[Task input]
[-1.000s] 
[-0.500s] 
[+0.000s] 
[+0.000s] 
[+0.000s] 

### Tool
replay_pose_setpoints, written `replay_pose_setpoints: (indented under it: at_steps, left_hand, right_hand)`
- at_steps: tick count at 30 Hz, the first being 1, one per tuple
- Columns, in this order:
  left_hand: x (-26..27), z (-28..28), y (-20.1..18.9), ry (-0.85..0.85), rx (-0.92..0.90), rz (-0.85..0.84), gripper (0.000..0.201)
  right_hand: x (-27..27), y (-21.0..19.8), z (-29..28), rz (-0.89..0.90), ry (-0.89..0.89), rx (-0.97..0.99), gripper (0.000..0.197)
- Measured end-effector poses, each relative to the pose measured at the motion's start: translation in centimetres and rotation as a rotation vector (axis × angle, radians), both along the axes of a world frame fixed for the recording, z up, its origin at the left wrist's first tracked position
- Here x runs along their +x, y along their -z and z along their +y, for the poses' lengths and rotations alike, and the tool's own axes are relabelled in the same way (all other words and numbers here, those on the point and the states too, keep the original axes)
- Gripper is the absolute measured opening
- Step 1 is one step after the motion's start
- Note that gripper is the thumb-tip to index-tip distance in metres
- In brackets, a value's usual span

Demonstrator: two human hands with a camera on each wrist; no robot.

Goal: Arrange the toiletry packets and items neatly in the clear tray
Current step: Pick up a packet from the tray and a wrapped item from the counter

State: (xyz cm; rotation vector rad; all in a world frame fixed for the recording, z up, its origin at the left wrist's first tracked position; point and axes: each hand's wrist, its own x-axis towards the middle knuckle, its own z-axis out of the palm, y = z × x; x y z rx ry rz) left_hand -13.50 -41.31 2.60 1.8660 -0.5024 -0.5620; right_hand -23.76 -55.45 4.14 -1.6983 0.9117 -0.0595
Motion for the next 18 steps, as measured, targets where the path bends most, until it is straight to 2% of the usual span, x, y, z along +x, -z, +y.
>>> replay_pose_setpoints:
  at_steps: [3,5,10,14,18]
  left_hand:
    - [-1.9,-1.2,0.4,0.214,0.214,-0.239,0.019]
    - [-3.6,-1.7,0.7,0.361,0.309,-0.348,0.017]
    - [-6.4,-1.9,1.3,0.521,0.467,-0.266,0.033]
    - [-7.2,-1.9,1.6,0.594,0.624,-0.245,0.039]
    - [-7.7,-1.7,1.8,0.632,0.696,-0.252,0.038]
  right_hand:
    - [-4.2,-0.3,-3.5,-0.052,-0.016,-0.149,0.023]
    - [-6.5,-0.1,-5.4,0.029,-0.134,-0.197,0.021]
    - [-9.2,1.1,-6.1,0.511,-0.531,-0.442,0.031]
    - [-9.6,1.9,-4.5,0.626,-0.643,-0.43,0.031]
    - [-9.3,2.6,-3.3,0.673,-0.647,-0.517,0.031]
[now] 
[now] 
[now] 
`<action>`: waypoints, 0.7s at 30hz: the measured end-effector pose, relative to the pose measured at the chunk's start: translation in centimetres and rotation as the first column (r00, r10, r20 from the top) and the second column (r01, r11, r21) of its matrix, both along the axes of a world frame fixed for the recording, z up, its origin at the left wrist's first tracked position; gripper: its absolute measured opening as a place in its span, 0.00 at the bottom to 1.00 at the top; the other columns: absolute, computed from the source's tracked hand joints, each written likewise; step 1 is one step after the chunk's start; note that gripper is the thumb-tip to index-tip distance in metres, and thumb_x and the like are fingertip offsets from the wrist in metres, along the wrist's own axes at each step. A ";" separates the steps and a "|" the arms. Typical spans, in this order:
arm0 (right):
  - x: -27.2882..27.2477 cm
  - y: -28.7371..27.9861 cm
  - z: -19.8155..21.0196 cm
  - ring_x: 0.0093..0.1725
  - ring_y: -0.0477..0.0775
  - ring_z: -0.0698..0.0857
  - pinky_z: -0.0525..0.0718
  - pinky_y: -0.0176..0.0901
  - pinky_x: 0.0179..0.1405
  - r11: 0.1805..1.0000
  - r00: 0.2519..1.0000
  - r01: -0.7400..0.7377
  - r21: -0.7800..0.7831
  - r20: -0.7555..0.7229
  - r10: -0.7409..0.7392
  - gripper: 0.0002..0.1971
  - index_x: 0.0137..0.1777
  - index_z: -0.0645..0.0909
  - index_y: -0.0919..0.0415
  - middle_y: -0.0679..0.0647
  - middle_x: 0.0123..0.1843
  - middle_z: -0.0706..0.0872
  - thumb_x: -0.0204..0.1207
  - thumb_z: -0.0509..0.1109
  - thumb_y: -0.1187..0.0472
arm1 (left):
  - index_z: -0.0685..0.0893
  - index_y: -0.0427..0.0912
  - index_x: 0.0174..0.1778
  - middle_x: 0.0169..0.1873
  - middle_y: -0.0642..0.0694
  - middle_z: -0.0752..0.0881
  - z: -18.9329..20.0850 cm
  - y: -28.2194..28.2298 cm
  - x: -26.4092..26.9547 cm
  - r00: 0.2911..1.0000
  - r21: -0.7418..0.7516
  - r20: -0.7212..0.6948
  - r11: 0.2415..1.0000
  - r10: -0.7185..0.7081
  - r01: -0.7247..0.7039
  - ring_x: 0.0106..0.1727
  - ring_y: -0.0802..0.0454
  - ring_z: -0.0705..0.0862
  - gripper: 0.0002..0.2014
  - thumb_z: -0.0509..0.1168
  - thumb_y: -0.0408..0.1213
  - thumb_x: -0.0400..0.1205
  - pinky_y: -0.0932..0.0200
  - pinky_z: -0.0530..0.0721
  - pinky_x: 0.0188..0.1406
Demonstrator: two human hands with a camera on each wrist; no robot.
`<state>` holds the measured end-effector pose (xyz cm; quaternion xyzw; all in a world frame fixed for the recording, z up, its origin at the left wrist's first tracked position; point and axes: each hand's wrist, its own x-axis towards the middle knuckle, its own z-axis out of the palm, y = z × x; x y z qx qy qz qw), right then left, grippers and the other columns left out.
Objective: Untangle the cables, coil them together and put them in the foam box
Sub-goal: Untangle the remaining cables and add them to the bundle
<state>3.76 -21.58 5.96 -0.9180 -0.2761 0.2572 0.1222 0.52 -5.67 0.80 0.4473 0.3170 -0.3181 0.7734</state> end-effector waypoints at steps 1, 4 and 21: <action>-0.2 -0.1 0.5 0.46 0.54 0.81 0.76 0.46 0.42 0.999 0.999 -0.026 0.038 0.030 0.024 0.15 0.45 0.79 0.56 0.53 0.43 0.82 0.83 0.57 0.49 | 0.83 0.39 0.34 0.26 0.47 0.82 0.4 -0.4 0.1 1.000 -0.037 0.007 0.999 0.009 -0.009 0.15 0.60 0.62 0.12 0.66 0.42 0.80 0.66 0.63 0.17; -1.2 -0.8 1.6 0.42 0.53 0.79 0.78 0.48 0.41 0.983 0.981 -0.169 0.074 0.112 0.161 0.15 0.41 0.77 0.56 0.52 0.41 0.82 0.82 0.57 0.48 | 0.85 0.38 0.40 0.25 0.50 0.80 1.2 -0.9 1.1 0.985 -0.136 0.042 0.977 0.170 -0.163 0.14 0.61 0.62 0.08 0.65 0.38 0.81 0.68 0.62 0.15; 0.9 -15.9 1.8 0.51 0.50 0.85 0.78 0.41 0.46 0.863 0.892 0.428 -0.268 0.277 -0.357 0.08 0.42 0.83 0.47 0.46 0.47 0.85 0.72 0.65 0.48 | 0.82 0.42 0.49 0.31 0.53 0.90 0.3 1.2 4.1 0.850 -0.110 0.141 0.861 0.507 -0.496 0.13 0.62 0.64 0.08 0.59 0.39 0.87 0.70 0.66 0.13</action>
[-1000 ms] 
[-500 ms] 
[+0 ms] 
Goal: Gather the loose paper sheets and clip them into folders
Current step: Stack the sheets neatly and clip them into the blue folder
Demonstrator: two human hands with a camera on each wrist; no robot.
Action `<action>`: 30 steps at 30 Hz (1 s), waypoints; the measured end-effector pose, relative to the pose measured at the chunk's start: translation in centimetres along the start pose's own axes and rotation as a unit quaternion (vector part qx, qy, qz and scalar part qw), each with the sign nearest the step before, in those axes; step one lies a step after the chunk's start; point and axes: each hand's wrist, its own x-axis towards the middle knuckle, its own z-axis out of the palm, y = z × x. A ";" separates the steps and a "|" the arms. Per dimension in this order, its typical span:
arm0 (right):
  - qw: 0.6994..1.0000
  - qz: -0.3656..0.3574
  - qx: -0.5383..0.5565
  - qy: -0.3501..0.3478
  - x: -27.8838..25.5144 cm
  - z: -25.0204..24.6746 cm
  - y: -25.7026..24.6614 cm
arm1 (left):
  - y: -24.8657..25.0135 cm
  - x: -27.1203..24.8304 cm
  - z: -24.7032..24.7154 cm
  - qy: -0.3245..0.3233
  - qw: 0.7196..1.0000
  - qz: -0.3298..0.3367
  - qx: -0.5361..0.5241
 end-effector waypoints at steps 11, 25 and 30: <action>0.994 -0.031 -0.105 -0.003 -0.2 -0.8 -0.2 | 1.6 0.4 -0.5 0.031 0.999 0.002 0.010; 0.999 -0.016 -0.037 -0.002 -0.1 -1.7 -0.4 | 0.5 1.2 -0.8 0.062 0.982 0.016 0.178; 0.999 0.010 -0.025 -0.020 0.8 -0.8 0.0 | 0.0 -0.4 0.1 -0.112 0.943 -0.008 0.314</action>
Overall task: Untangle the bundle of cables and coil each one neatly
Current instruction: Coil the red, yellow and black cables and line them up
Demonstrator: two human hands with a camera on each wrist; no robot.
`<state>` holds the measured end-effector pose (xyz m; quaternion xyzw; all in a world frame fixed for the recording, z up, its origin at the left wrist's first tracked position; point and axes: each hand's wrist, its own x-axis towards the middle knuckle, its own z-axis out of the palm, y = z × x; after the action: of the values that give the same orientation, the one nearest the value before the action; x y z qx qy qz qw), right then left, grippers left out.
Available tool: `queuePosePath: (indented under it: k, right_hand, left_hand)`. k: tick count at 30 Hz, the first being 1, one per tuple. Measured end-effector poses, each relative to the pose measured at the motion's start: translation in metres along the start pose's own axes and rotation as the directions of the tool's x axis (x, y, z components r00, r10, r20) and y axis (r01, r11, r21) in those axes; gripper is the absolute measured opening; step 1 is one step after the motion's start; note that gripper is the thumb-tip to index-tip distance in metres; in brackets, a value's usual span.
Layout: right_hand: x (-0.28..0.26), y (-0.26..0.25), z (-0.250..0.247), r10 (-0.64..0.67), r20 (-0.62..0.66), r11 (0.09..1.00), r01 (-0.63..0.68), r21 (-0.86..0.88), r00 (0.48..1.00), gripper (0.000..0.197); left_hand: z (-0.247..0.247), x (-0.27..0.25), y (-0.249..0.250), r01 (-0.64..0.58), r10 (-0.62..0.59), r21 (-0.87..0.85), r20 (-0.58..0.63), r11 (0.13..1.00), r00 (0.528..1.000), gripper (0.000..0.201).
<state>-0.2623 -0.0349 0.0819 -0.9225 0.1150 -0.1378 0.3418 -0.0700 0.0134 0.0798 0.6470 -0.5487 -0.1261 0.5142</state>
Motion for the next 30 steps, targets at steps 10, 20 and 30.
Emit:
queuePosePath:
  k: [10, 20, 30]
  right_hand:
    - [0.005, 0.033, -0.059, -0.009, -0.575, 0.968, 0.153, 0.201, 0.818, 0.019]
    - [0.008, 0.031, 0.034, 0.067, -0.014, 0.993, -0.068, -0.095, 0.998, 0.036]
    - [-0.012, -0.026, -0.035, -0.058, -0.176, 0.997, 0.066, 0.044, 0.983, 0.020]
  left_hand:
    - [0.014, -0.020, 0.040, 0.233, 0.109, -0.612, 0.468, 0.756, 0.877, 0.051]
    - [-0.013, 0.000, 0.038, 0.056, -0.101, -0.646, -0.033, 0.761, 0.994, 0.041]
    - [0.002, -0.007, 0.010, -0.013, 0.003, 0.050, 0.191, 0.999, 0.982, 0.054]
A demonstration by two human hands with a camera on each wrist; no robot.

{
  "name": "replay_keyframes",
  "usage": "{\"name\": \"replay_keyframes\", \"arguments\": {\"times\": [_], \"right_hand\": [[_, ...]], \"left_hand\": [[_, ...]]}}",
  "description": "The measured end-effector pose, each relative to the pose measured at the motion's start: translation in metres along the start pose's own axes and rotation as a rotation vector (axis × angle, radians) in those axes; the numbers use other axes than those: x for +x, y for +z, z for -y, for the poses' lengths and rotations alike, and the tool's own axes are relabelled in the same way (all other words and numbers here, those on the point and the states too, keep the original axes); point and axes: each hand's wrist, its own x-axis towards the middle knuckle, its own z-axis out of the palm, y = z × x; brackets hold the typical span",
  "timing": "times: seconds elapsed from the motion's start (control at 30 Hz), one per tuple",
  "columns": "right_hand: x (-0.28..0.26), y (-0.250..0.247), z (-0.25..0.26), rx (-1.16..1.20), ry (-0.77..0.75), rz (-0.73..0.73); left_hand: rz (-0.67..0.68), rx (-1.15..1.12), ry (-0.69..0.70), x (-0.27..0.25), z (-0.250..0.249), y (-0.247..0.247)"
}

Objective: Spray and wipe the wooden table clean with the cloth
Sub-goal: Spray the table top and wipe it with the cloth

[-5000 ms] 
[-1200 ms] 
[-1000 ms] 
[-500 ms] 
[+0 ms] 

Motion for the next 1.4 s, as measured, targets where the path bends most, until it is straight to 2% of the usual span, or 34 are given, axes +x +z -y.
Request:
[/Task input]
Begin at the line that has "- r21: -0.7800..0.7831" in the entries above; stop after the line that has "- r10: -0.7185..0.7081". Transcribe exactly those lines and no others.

▶ Task answer:
  - r21: -0.7800..0.7831
  - r20: -0.7555..0.7229
  - r10: -0.7409..0.7392
  - gripper: 0.0002..0.1971
  - index_x: 0.0137..0.1777
  - index_z: -0.0645..0.0909
  - index_y: -0.0919..0.0415
  - middle_y: -0.0679..0.0647
  - middle_x: 0.0123..0.1843
  - middle_z: -0.0706..0.0872
  - thumb_x: -0.0204..0.1207
  - thumb_z: -0.0509..0.1109
  - thumb_y: -0.1187..0.0472
arm1 (left):
  - index_z: -0.0685..0.0893
  - index_y: -0.0427..0.0912
  - index_x: 0.0174..0.1778
  - middle_x: 0.0169..0.1873
  - middle_y: -0.0642..0.0694
  - middle_z: -0.0752..0.0881
  - z: -18.9329..20.0850 cm
  - y: -28.2194..28.2298 cm
  - x: -26.4092..26.9547 cm
  - r00: 0.2911..1.0000
  - r21: -0.7418..0.7516
  - r20: -0.7212..0.6948
  - r11: 0.2415..1.0000
  - r10: -0.7185..0.7081

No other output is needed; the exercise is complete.